======== SUPPLIED MATERIAL
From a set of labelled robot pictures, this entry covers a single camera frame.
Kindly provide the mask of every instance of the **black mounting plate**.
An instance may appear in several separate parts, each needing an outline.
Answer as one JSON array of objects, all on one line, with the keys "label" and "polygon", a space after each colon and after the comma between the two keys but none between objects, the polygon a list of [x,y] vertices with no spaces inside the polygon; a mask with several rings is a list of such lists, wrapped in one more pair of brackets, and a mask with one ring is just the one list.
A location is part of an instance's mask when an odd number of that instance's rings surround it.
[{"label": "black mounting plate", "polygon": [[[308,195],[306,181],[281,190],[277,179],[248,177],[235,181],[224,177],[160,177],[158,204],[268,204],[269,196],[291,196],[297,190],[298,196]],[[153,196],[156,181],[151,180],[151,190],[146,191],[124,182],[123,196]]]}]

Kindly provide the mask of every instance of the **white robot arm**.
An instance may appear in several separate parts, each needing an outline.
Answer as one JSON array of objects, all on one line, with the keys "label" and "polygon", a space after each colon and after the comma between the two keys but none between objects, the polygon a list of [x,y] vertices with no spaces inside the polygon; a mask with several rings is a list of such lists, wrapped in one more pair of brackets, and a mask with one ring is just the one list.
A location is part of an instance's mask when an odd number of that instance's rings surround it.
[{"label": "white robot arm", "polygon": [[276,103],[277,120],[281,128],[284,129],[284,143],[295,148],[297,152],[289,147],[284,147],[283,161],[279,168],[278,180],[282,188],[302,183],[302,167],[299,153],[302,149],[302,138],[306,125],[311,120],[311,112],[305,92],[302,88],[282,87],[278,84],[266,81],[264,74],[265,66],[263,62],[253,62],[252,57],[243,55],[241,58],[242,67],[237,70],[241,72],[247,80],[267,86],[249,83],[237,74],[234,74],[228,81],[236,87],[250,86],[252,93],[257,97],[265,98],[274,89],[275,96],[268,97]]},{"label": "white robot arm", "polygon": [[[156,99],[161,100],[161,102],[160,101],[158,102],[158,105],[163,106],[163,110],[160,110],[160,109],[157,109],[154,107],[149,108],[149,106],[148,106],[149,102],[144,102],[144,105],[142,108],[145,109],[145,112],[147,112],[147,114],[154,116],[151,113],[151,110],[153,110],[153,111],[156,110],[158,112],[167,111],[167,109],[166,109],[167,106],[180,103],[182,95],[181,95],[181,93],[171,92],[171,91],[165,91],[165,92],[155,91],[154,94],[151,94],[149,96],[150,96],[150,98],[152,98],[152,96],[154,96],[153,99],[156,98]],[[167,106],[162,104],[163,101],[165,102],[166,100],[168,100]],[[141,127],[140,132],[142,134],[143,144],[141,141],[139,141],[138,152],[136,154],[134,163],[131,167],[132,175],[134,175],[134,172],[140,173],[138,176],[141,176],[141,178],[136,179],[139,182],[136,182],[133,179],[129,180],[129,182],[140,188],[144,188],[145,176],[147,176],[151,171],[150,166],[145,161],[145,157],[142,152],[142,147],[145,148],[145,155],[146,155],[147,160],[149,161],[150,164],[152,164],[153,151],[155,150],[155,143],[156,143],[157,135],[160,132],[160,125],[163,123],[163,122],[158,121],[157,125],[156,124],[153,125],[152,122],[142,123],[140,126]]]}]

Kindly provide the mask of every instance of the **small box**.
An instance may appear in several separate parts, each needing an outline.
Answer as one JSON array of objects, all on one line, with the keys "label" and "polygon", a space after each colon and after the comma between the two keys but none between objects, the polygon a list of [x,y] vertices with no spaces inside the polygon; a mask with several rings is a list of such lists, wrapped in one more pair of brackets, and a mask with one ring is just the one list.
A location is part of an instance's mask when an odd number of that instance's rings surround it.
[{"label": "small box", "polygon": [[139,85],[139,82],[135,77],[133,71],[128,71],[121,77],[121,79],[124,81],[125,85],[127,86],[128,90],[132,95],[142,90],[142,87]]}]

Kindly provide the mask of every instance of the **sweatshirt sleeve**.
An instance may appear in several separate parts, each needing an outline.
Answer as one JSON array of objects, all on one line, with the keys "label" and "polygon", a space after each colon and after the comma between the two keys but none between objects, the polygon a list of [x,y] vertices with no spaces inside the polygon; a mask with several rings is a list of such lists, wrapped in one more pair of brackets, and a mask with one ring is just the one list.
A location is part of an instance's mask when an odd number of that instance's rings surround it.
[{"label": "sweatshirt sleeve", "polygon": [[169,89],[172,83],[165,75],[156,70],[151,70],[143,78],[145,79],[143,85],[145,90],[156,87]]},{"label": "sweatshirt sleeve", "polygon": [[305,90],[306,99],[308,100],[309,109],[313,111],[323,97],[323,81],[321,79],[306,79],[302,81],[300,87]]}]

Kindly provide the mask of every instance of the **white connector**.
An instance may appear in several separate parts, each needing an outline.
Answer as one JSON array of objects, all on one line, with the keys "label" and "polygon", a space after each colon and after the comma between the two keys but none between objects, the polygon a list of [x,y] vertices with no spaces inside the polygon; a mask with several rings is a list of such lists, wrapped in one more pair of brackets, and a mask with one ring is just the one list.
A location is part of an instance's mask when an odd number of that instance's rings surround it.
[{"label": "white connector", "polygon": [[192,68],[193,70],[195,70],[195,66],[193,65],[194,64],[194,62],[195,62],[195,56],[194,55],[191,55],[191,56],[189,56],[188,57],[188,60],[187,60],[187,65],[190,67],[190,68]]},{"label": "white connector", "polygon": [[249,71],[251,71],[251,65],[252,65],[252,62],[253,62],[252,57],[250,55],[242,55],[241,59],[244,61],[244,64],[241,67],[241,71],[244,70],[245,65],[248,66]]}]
================
### [WHAT TO WORK ON]
Write out every entry word for word.

### [YOUR RESPONSE]
From a set of labelled robot pictures, this entry covers a single camera frame.
Kindly provide the mask of every instance of the **black mounting plate**.
An instance may appear in several separate parts, each needing an outline.
Answer as one JSON array of objects, all on one line, with the keys "label" and "polygon", a space after each colon and after the comma between the two keys but none between objects, the polygon a list of [x,y] vertices with no spaces inside the polygon; a mask with several rings is a list of such lists, wrapped in one more pair of brackets, and a mask with one ring is just the one list.
A location is part of an instance's mask when an odd number of that instance's rings surround it.
[{"label": "black mounting plate", "polygon": [[[308,195],[306,181],[281,190],[277,179],[248,177],[235,181],[224,177],[160,177],[158,204],[268,204],[269,196],[291,196],[297,190],[298,196]],[[153,196],[156,181],[151,180],[151,190],[146,191],[124,182],[123,196]]]}]

Kindly provide the mask of every instance of the **white robot arm**.
An instance may appear in several separate parts, each needing an outline.
Answer as one JSON array of objects, all on one line, with the keys "label" and "polygon", a space after each colon and after the comma between the two keys but none between objects, the polygon a list of [x,y] vertices with no spaces inside the polygon; a mask with several rings is a list of such lists, wrapped in one more pair of brackets, and a mask with one ring is just the one list.
A location is part of an instance's mask when an odd number of that instance's rings surround it.
[{"label": "white robot arm", "polygon": [[276,103],[277,120],[281,128],[284,129],[284,143],[295,148],[297,152],[289,147],[284,147],[283,161],[279,168],[278,180],[282,188],[302,183],[302,167],[299,153],[302,149],[302,138],[306,125],[311,120],[311,112],[305,92],[302,88],[282,87],[278,84],[266,81],[264,74],[265,66],[263,62],[253,62],[252,57],[243,55],[241,58],[242,67],[237,70],[241,72],[247,80],[267,86],[249,83],[237,74],[234,74],[228,81],[236,87],[250,86],[252,93],[257,97],[265,98],[274,89],[275,96],[268,97]]},{"label": "white robot arm", "polygon": [[[156,99],[161,100],[161,102],[160,101],[158,102],[158,105],[163,106],[163,110],[160,110],[160,109],[157,109],[154,107],[149,108],[149,106],[148,106],[149,102],[144,102],[144,105],[142,108],[145,109],[145,112],[147,112],[147,114],[154,116],[151,113],[151,110],[153,110],[153,111],[156,110],[158,112],[167,111],[167,109],[166,109],[167,106],[180,103],[182,95],[181,95],[181,93],[171,92],[171,91],[165,91],[165,92],[155,91],[154,94],[151,94],[149,96],[150,96],[150,98],[152,98],[152,96],[154,96],[153,99],[156,98]],[[167,106],[162,104],[163,101],[165,102],[166,100],[168,100]],[[141,127],[140,132],[142,134],[143,144],[141,141],[139,141],[138,152],[136,154],[134,163],[131,167],[132,175],[134,175],[134,172],[140,173],[138,176],[141,176],[141,178],[136,179],[139,182],[136,182],[133,179],[129,180],[129,182],[140,188],[144,188],[145,176],[147,176],[151,171],[150,166],[145,161],[145,157],[142,152],[142,147],[145,148],[145,155],[146,155],[147,160],[149,161],[150,164],[152,164],[153,151],[155,150],[155,143],[156,143],[157,135],[160,132],[160,125],[163,123],[163,122],[158,121],[157,125],[156,124],[153,125],[152,122],[142,123],[140,126]]]}]

Kindly provide the mask of every instance of the **small box**.
An instance may appear in several separate parts, each needing an outline.
Answer as one JSON array of objects, all on one line, with the keys "label" and "polygon", a space after each colon and after the comma between the two keys but none between objects, the polygon a list of [x,y] vertices with no spaces inside the polygon; a mask with several rings is a list of such lists, wrapped in one more pair of brackets, and a mask with one ring is just the one list.
A location is part of an instance's mask when an odd number of that instance's rings surround it.
[{"label": "small box", "polygon": [[139,85],[139,82],[135,77],[133,71],[128,71],[121,77],[121,79],[124,81],[125,85],[127,86],[128,90],[132,95],[142,90],[142,87]]}]

Kindly provide the mask of every instance of the **sweatshirt sleeve**.
An instance may appear in several separate parts, each needing an outline.
Answer as one JSON array of objects, all on one line, with the keys "label" and "polygon", a space after each colon and after the comma between the two keys but none between objects, the polygon a list of [x,y] vertices with no spaces inside the polygon; a mask with several rings is a list of such lists, wrapped in one more pair of brackets, and a mask with one ring is just the one list.
A location is part of an instance's mask when an odd number of that instance's rings surround it.
[{"label": "sweatshirt sleeve", "polygon": [[169,89],[172,83],[165,75],[156,70],[151,70],[143,78],[145,79],[143,85],[145,90],[156,87]]},{"label": "sweatshirt sleeve", "polygon": [[305,90],[306,99],[308,100],[309,109],[313,111],[323,97],[323,81],[321,79],[306,79],[302,81],[300,87]]}]

Kindly provide the mask of every instance of the **white connector**.
An instance may appear in several separate parts, each needing an outline.
Answer as one JSON array of objects, all on one line, with the keys "label" and "polygon", a space after each colon and after the comma between the two keys but none between objects, the polygon a list of [x,y] vertices with no spaces inside the polygon; a mask with several rings is a list of such lists, wrapped in one more pair of brackets, and a mask with one ring is just the one list.
A location is part of an instance's mask when an odd number of that instance's rings surround it.
[{"label": "white connector", "polygon": [[192,68],[193,70],[195,70],[195,66],[193,65],[194,64],[194,62],[195,62],[195,56],[194,55],[191,55],[191,56],[189,56],[188,57],[188,60],[187,60],[187,65],[190,67],[190,68]]},{"label": "white connector", "polygon": [[249,71],[251,71],[251,65],[252,65],[252,62],[253,62],[252,57],[250,55],[242,55],[241,59],[244,61],[244,64],[241,67],[241,71],[244,70],[245,65],[248,66]]}]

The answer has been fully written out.